ありがちな失敗と、次の試合で直せる修正表
失敗は4パターンに集約できる
ザック相手の失敗は、反省が抽象的になりやすいです。次の表で「症状→原因→直し方」を固定します。
| 症状 | よくある原因 | 直し方(次の試合で1つだけ) |
|---|---|---|
| いきなり後衛が落ちる | 壁裏の溜め位置が暗い | 溜め位置に視界、横移動を混ぜる |
| 削ったのに倒せない | スライム回収を許す | スライムを踏ませないを徹底 |
| 倒したのに勝てない | 分裂処理が遅い | 範囲・追い・確定の役割分担 |
| 追いかけて逆転される | 勝った後の立ち位置が悪い | 深追いせず視界とラインを整える |
この表は、試合後の振り返りにも使えます。負けた試合ほど、どれかに当てはまります。
「深追い」をやめるだけで事故が減る理由
ザックは再突入の角度が作れると強いです。勝った後に追いすぎると、次の起点を与えます。勝った後は欲張らず、視界とウェーブを整える。これだけで“再突入負け”が減ります。
ザックカウンターFAQ:よくある疑問を行動に落とす
ザックはいつ弱い時間帯がありますか
時間帯そのものより、「Eの角度が消えているか」「視界が整っているか」で弱さが決まります。視界が厚い、角度がない、はがしが温存できている状況では、ザックは起点を作れません。
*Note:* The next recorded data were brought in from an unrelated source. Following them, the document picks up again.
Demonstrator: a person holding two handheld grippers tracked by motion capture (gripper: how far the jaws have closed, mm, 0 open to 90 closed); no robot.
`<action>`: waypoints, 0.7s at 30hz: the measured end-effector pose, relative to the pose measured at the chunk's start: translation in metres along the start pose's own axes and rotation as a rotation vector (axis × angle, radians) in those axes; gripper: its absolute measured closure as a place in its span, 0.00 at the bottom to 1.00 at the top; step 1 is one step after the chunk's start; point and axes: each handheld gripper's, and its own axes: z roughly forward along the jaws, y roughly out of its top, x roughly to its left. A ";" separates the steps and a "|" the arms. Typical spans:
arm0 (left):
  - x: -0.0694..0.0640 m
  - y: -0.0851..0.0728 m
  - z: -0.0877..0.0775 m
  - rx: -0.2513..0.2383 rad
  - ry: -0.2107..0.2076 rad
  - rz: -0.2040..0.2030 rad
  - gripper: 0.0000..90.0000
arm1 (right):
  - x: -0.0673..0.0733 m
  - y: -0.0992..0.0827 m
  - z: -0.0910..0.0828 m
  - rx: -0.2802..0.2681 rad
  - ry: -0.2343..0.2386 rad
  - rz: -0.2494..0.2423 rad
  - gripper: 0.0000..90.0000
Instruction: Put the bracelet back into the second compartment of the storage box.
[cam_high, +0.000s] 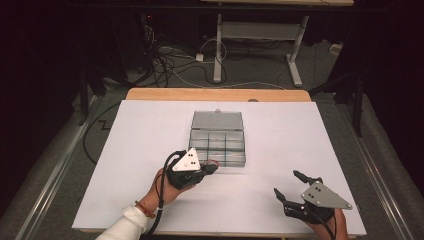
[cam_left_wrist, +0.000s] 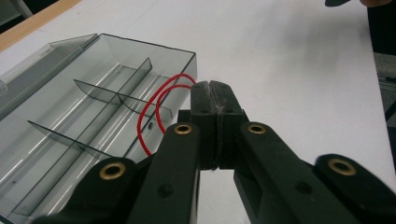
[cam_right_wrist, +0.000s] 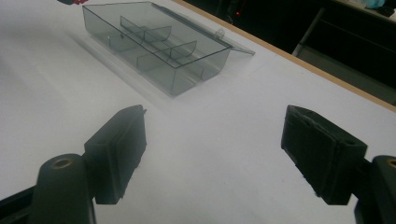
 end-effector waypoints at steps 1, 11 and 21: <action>0.001 0.001 0.000 0.000 0.002 0.001 0.96 | 0.000 0.000 0.000 0.000 0.000 0.000 0.26; 0.016 0.014 0.000 -0.020 0.033 0.007 0.96 | -0.002 0.000 0.002 0.007 -0.004 -0.003 0.26; 0.041 0.022 0.008 0.026 0.051 -0.025 0.96 | -0.003 0.000 0.002 0.007 -0.003 -0.008 0.25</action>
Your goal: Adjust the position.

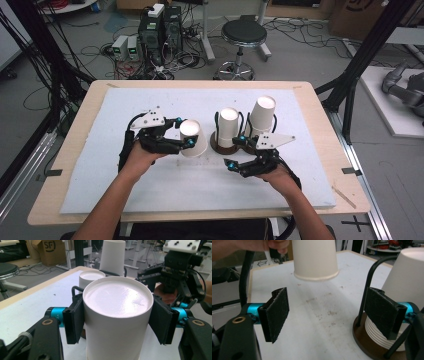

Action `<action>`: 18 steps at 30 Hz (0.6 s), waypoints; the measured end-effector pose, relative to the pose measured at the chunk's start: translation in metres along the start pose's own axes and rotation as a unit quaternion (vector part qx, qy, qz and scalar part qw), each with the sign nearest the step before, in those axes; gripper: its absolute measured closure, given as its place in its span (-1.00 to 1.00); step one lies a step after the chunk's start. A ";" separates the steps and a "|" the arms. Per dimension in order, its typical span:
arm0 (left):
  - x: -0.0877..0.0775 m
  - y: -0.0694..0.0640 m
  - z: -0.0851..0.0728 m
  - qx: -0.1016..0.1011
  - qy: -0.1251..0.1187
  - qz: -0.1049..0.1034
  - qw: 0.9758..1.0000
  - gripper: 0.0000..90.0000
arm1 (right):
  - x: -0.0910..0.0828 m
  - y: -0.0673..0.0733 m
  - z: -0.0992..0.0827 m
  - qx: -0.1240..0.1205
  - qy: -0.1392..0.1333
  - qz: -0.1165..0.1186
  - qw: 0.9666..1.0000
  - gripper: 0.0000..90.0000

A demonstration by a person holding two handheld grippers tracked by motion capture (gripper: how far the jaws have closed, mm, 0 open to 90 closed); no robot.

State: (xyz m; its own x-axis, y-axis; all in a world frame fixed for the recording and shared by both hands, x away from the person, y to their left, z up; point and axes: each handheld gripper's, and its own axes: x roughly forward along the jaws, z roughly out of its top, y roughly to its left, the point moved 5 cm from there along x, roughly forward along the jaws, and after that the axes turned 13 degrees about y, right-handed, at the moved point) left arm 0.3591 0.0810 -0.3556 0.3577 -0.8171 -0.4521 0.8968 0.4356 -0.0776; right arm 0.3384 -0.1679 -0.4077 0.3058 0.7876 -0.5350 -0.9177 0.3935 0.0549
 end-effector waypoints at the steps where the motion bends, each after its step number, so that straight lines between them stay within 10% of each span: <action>1: 0.001 -0.001 -0.002 0.001 0.001 0.000 1.000 -0.22 | 0.000 0.000 0.000 0.000 0.000 0.000 1.000 -0.54; 18: 0.019 -0.019 -0.024 0.008 0.008 -0.015 1.000 -0.22 | 0.019 0.010 0.005 -0.027 0.006 0.014 1.000 -0.54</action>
State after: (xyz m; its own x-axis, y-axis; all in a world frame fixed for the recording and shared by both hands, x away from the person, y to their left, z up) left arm 0.3429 0.0662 -0.3840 0.3264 -0.8236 -0.4638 0.9112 0.4046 -0.0773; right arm 0.3357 -0.1469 -0.4133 0.2761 0.7921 -0.5444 -0.9386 0.3440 0.0246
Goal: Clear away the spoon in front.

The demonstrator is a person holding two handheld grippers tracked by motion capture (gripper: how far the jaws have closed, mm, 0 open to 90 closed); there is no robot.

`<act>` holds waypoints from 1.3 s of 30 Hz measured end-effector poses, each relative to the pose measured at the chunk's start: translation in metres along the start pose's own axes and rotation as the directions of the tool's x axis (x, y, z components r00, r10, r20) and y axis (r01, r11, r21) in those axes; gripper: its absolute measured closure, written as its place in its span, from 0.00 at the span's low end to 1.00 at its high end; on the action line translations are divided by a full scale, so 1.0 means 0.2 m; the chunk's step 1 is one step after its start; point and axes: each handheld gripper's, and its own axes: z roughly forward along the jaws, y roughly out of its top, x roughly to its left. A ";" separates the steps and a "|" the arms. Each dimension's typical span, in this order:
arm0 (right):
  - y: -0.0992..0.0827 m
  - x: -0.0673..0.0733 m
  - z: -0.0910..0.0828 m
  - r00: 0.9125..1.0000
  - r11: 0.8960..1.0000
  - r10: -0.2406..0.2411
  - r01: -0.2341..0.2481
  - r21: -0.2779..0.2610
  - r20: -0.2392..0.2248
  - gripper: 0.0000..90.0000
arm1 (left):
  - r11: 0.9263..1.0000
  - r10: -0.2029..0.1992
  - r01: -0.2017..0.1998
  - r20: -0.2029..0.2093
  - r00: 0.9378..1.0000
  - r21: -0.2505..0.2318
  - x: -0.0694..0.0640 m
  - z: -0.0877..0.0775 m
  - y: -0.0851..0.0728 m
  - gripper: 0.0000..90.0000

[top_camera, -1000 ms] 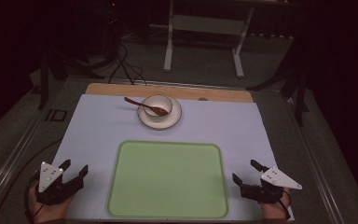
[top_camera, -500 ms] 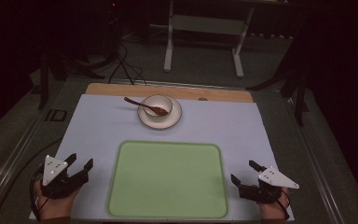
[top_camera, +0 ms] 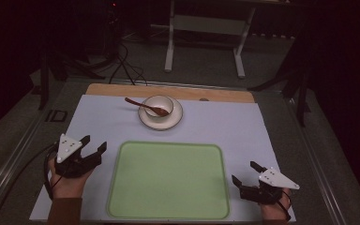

逆に、視界が薄い時間ほど強く感じます。
重傷は必要ですか
重傷が有効な場面はありますが、最優先は「スライム回収を許さない」「分裂処理をする」「Eの角度を消す」です。重傷は補助輪で、対策の主役ではありません。主役は盤面と手順です。
Eの中断はどう考えればよいですか
中断は「見てから押す」では遅くなりがちです。危険サイン(視界消失、相手の急な前進)で“構える”ことが重要です。また、はがし役は温存、という役割分担ができると成功率が上がります。Eが外れる/中断されるとザックが弱くなるという整理は、解説でも示されています。
分裂は何をすれば止められますか
分裂したスライムを全て倒せば復活しません。ポイントは「全員で殴る」より、範囲・追い・確定の役割を決めることです。役割がないと、追う人が散って取りこぼしやすくなります。
統計で見る“カウンター”と体感が違うのはなぜですか
体感は「自分が得意か」「チームがはがしを持つか」「視界が作れるか」で大きく変わります。相性は勝率表ではなく、勝ち筋(機能)が噛み合うかで決まります。この記事では“機能”で整理しているので、体感に合わせて選びやすいはずです。